The ‘Cool’ Part of Your AC. The Coils and CondensersPublished on: May 2, 2012
Your air conditioner is a fascinating machine. It heats, cools and dehumidifies the air, keeping you and your family comfortable. During your next air conditioning tune-up, ask the technician to explain how the system works to keep your house cool. To help avoid ac repair, it is important to understand how your coils and condensers work to keep you cool.
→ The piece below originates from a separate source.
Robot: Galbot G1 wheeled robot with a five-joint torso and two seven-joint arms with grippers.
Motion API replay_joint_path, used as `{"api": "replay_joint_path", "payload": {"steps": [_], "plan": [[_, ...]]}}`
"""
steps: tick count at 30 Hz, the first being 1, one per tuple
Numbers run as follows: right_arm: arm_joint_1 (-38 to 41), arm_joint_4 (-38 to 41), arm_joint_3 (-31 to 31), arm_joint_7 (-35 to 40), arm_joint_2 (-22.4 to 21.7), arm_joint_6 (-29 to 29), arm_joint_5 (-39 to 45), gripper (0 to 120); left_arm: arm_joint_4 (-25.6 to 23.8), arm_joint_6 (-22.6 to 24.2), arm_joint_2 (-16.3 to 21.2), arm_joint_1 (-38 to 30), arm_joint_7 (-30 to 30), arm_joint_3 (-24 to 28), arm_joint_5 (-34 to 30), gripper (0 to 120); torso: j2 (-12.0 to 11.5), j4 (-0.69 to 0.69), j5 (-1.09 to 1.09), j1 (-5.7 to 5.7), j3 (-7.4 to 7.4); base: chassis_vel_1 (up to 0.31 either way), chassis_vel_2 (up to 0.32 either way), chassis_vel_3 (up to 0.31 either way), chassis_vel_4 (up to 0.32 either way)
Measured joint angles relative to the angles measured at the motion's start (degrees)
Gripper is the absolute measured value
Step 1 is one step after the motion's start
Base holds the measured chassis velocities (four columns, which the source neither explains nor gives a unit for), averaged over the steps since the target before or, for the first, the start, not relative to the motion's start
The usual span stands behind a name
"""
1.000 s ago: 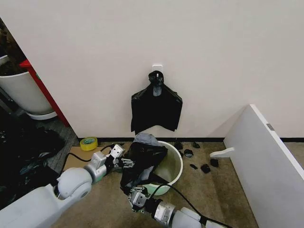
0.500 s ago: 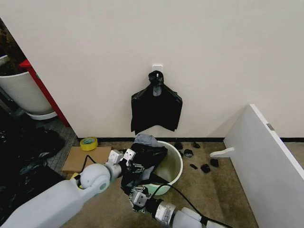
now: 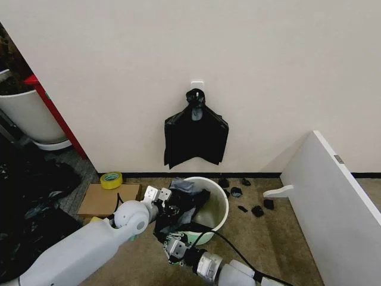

The air conditioner draws inside air through a filter and sends it flowing over the evaporator coils. The coils are filled with cold refrigerant. The mixture of hot and cold causes the moisture in the air to condense and form drops. These drops flow into the drain pan and into the drain line. If the line is clogged with algae or mold, it will back up into the house. An ac repair technician will clear the line and advise you to pour a cup of bleach every month into it to keep it clear. Make sure an access port is installed as part of the air conditioning installation.
The cooled and dehumidified air flows into the ducting system to be delivered to the house. The refrigerant in the evaporator coils picks up the heat from the air and carries it to the condenser coils. A fan runs to cool the condenser coils the same way a car radiator fan works. With regular maintenance, an ac repair in the condenser should be minimal. Without regular maintenance of the coils and condenser units, you will need a new air conditioning installation.
A number of products online are touted to clean coils and condensing units to save you money. It is better to have an ac repair company perform the maintenance on a regular basis. The technician can also help you select a high-efficiency unit for your next air conditioning installation.